Soon after the independence of Croatia, and during the past decade in the cases of Serbia and Macedonia, these states began building a conception of national belonging that is increasingly disconnected from people’s presence on the national territory. But these changes should not be interpreted as a progressive implementation of less nationalist politics. Nationalism is just changing form. Here is a look at some of the recent debates revolving around diaspora inclusion and citizenship policies in Croatia, Serbia and Macedonia, as well as a brief account of how these policies have evolved over the last two decades.

Citizenship beyond territory?

As was common among Communist states, Yugoslavia’s conception of citizenship was closely tied to an ethnic conception of the nation. Citizenship of the Federal People’s Republic of Yugoslavia was first defined by belonging to a particular republic, which itself belonged to the federation. National groups themselves were territorialized as constitutive peoples of the republics inside the Federation, all except Bosnia-Herzegovina. But today, post-territorial, rather than post-national, citizenship is a concept that best exemplifies the contemporary forms of national belonging displayed in Croatia, Serbia and Macedonia.

Why would nationalist movements of the post-Yugoslav states be so keen to promote a diasporic, de-territorialized conception of the nation, which grants rights and privileges to ‘nationals’ abroad? Isn’t the rhetoric of such parties still centred around the necessity of fighting for homelands as ethnically homogeneous territories? This is only an apparent contradiction. On the one hand there is the traditional understanding of the coexistence of multiple ethnic communities in a shared territory, which could be found in the former Yugoslavia, and which is promoted by international organizations. On the other hand there is a relatively new form of ethnic nationalism that could be defined as ‘post-territorial nationalism’, in which the nation is conceived of as a “global” ethnic nation, irrespective of actual presence on the state territory.

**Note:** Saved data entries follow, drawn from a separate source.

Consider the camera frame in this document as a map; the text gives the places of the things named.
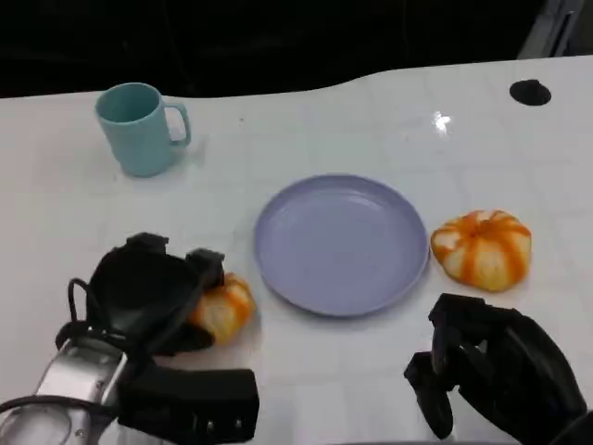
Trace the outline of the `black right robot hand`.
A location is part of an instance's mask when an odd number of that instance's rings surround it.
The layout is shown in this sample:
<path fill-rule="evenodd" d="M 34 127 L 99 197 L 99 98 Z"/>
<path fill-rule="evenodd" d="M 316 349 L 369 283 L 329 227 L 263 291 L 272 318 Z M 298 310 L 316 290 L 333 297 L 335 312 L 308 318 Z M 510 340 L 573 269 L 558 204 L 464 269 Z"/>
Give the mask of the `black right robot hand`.
<path fill-rule="evenodd" d="M 592 412 L 561 349 L 532 318 L 443 293 L 428 315 L 432 348 L 404 372 L 439 439 L 452 432 L 449 392 L 521 444 L 589 444 Z"/>

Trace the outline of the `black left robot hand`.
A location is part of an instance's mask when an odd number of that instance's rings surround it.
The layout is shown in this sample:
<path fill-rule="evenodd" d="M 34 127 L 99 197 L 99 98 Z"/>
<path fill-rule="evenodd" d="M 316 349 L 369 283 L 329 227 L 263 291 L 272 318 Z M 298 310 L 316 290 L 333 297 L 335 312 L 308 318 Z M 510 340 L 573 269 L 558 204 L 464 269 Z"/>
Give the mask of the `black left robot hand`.
<path fill-rule="evenodd" d="M 214 345 L 190 315 L 206 291 L 222 284 L 224 255 L 197 248 L 178 257 L 167 252 L 168 243 L 150 233 L 128 237 L 101 259 L 88 284 L 86 320 L 149 356 Z"/>

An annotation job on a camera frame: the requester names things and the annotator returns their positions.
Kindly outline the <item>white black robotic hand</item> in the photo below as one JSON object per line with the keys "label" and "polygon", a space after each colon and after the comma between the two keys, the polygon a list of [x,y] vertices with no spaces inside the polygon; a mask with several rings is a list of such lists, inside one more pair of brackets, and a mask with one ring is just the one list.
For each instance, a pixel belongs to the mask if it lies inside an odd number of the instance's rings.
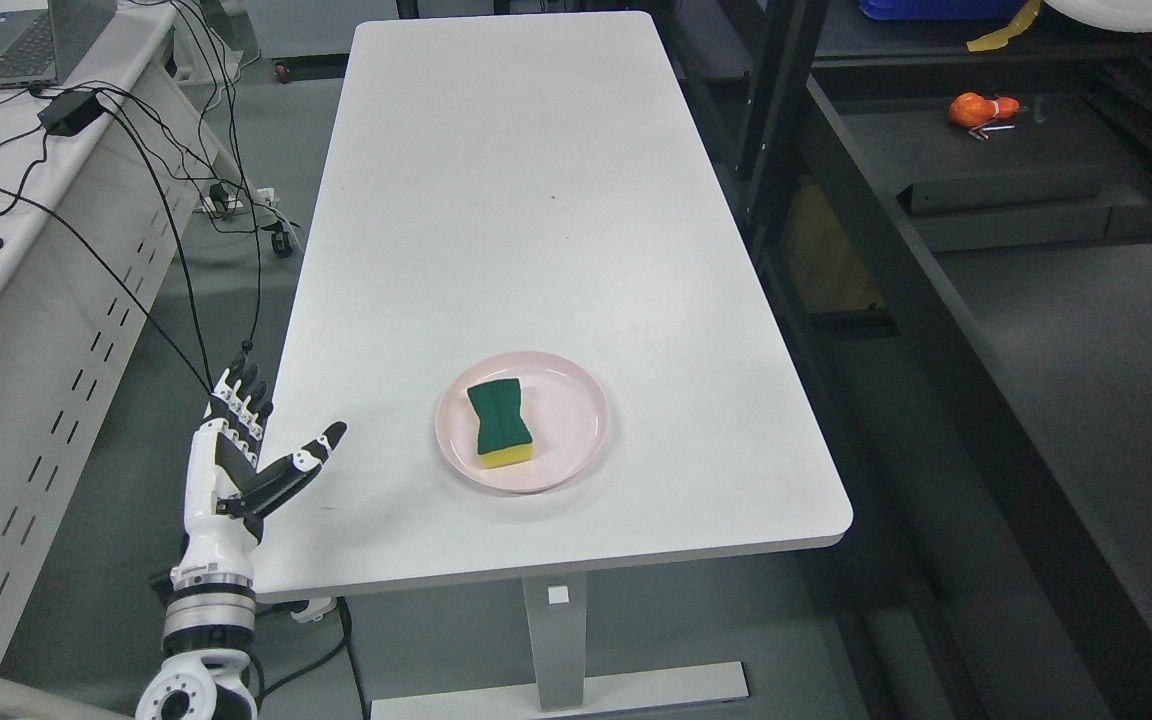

Diasporic formations have been traditionally described in opposition to nationalist understandings of community. They are often understood as an alternative, emancipatory model to exclusionary forms of nationalism, due to the processes of hybridisation and mélange. But diaspora policies in the former Yugoslav territories are in fact directly opposed to cosmopolitanism. This is because policies can be both transnationaland exclusive, as is shown in the case of Croatia, Serbia and Macedonia.

Croatia’s “historical debt”

Croatia provides one of the most striking examples of a radical shift towards post-territorial nationalism, with the development of unprecedented policies towards its ‘diaspora’ during the 1990s. However, the debate over diaspora inclusion remains heated within Croatia. The left-wing parties did not present candidates at the diaspora voting list and asked for the abolishment of this electoral unit, which was seen as an electoral tool of the nationalist parties. In 2010, the dispute over the diaspora vote (concerning Croats living in Bosnia-Herzegovina particularly) escalated to the point that Croatian President Ivo Josipovic offered to mediate between parties. The dispute was finally settled with the constitutional changes in June 2010 that will keep the diaspora seats in the Parliament, but reduce their number to three.

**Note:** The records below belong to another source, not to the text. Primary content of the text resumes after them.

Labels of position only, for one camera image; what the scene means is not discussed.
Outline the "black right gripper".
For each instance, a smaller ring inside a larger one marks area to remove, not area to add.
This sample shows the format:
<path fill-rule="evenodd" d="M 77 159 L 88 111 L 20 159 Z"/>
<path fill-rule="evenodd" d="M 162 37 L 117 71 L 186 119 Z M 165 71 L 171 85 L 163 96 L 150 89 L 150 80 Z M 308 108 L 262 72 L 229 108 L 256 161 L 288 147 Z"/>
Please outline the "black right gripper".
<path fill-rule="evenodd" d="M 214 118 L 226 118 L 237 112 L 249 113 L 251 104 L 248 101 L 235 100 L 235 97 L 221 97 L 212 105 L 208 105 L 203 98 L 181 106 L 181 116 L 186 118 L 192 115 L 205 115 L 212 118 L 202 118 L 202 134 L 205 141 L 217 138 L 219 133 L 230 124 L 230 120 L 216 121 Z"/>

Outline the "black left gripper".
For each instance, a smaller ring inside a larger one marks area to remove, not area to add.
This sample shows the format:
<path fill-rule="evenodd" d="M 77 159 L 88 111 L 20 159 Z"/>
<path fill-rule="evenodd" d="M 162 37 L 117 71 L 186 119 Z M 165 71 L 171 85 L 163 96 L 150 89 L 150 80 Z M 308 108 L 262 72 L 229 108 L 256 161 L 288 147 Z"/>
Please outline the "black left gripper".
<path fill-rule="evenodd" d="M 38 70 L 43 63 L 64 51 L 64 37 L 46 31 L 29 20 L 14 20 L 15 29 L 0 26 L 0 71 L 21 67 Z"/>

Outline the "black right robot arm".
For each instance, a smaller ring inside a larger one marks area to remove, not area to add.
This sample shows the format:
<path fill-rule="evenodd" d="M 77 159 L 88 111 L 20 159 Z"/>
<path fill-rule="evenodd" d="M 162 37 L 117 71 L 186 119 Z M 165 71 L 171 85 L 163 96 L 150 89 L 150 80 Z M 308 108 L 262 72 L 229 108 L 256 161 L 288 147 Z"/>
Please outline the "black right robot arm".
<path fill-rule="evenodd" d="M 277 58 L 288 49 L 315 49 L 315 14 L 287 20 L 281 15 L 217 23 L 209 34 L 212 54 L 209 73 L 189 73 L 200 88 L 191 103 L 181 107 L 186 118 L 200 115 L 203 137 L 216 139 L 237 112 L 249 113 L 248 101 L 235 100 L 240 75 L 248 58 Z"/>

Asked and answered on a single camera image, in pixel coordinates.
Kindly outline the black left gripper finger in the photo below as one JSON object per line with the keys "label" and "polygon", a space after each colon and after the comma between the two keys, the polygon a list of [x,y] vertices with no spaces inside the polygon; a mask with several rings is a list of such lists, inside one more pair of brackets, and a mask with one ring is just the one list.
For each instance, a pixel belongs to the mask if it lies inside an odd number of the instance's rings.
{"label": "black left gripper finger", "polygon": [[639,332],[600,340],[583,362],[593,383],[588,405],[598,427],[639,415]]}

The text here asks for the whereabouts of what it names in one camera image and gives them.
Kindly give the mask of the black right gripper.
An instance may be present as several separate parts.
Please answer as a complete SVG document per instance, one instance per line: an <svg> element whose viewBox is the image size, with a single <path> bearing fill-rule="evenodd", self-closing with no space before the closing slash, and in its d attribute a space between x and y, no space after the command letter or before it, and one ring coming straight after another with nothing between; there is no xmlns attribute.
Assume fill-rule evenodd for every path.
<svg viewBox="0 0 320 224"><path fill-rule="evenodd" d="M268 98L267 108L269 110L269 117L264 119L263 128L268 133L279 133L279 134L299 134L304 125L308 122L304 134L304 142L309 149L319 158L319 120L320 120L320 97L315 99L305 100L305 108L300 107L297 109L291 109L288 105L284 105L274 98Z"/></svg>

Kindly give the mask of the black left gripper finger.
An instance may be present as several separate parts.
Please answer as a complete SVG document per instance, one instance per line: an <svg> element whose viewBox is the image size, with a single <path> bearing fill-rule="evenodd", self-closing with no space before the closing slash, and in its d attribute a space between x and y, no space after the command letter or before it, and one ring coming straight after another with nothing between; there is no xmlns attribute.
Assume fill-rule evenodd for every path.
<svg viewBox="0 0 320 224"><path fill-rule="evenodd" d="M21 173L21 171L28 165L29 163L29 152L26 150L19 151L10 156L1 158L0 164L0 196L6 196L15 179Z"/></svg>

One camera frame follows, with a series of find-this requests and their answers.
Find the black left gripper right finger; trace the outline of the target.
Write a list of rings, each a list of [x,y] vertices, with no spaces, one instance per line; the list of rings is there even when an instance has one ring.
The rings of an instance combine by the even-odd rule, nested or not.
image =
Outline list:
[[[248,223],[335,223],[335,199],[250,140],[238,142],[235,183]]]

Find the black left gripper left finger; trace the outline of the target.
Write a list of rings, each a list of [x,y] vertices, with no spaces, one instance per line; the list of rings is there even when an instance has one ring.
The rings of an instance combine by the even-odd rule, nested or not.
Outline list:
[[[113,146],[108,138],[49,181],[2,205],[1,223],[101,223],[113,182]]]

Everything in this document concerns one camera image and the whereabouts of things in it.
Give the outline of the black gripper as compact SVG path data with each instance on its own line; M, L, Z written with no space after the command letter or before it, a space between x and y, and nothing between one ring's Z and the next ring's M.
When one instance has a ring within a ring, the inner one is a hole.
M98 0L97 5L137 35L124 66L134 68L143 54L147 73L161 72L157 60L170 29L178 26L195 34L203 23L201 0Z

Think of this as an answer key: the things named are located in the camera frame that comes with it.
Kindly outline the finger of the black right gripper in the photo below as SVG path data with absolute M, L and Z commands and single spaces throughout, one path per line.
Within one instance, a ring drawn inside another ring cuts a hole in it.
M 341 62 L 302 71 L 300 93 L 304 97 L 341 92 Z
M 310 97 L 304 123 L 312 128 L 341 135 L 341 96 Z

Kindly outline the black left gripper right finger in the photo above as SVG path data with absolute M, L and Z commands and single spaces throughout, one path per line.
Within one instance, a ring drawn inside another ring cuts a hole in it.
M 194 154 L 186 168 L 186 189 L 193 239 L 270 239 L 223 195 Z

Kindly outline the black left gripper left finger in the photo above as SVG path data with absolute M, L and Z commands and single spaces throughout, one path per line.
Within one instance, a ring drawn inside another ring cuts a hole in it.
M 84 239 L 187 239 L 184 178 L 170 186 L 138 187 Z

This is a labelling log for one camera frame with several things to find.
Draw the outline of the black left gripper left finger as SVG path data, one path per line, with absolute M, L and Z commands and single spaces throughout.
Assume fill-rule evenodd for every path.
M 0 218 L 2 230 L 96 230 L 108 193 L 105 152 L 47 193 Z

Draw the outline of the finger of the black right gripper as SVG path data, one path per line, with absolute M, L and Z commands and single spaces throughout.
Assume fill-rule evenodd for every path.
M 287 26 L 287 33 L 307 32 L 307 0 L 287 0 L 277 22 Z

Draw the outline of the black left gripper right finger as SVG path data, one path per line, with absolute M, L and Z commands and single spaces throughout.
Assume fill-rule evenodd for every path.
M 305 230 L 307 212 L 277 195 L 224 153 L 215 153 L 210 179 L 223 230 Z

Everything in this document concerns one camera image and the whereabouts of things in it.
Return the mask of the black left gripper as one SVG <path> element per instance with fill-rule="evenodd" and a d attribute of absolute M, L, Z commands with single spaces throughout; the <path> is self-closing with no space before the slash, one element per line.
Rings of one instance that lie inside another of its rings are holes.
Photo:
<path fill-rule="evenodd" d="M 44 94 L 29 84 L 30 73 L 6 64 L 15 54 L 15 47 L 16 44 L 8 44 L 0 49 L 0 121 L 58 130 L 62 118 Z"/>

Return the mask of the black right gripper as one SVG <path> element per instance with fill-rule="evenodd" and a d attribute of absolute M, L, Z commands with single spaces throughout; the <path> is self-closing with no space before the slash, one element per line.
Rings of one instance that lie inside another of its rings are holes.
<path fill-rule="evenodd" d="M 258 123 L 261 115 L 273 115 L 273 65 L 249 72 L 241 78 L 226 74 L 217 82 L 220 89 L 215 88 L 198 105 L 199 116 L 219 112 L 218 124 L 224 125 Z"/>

During the preparation of this article, the Croatian Parliament adopted a new law on Croats outside Croatia that will greatly increase the rights and privileges of the diaspora. For example, Croats living abroad who do not possess Croatian citizenship will have an even easier time obtaining passports. Other policies include the creation of a “status of Croat without Croatian citizenship” for Croats living abroad in countries that do not allow dual citizenship. This status would grant them privileges such as easier enrolment in Croatian schools and universities, the right to purchase property, as well as to apply for jobs and scholarships.

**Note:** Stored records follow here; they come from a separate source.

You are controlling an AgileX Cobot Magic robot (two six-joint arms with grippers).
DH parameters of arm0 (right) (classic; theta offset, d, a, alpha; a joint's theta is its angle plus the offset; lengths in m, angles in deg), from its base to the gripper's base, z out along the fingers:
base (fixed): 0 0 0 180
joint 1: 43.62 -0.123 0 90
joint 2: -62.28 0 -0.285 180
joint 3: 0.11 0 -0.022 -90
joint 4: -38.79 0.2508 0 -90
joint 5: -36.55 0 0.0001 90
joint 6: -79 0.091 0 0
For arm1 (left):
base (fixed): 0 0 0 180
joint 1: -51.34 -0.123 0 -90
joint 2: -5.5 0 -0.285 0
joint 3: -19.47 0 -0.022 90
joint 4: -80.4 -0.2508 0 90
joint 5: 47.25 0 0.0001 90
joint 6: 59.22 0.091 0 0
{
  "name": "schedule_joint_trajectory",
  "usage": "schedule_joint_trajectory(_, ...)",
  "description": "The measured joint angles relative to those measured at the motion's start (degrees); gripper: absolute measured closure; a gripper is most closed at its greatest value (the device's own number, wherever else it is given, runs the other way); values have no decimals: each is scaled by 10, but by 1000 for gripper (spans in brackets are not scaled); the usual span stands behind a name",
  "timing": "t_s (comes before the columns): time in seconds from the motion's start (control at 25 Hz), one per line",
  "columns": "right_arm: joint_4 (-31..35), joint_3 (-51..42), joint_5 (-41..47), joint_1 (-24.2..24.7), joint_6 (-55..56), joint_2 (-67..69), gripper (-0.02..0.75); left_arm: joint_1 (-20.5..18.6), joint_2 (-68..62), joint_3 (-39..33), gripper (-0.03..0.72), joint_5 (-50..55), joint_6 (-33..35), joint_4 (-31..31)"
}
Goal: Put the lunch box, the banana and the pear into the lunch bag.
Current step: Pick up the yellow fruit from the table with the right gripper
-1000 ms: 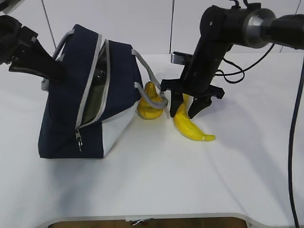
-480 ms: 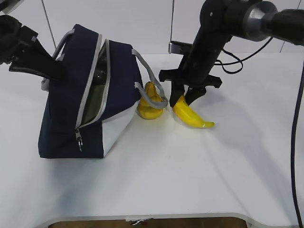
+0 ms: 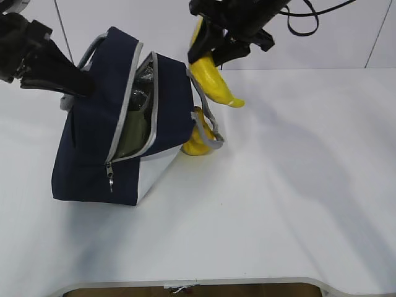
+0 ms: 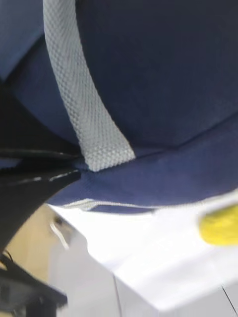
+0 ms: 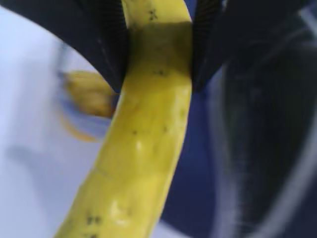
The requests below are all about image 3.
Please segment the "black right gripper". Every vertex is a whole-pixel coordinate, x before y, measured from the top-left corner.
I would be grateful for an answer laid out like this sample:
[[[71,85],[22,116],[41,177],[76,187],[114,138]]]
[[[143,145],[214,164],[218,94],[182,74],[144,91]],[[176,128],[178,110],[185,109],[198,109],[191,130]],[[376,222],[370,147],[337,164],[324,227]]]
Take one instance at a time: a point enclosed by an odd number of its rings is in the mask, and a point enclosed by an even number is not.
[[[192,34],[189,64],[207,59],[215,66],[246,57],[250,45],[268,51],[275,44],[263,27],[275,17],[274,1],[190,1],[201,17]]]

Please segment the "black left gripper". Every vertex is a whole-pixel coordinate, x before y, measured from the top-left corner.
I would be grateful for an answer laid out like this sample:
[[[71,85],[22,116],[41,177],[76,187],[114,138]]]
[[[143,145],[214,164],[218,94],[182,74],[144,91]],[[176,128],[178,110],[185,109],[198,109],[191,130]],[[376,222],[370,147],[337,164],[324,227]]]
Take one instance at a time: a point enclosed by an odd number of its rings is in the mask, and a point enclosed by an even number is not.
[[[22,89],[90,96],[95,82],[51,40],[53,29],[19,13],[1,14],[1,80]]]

“This is an obligation that we have according to the Croatian Constitution,” the Prime Minister Jadranka Kosor said, as reported by the Croatian Times. By some estimations there could be up to 3.75 million Croats and their descendants living outside of the country’s borders. However, one must not be fooled by the motivations for these policies. As a journalist of the Croatian Times rightly remarked: “The leading coalition is headed by the conservative Croatian Democratic Union (HDZ), which has in previous elections found significant support in the Croatian diaspora.” As is often the case, the inclusion of the diaspora is also economically motivated, as reported by the Times earlier in 2011: “Deputy PM for Investments Domagoj Ivan Milosevic said that forum will feature panel discussions on accelerating economic growth through investments, diaspora's contributions and government expectations for greenfield investments especially in energy, infrastructure, tourism and high technology sectors.” However, a brief look at the evolution of these policies illustrates how much the situation has changed since the early 1990s – as well as the flipside of the inclusive process reserved for the diaspora.

The Croatian Declaration of Independence of 25 June 1991 led to a new citizenship law and changed the relation between nation and territory. All possessors of the former Croatian republican citizenship became citizens of the new state, making all other residents aliens overnight. While the new law included previously ostracized Croats abroad, it suddenly excluded from citizenship all citizens of other Yugoslav republics. Citizens who had lived in Croatia since childhood but had not been entered in the official registry of the Republic of Croatia were automatically excluded; many were ethnic Serbs.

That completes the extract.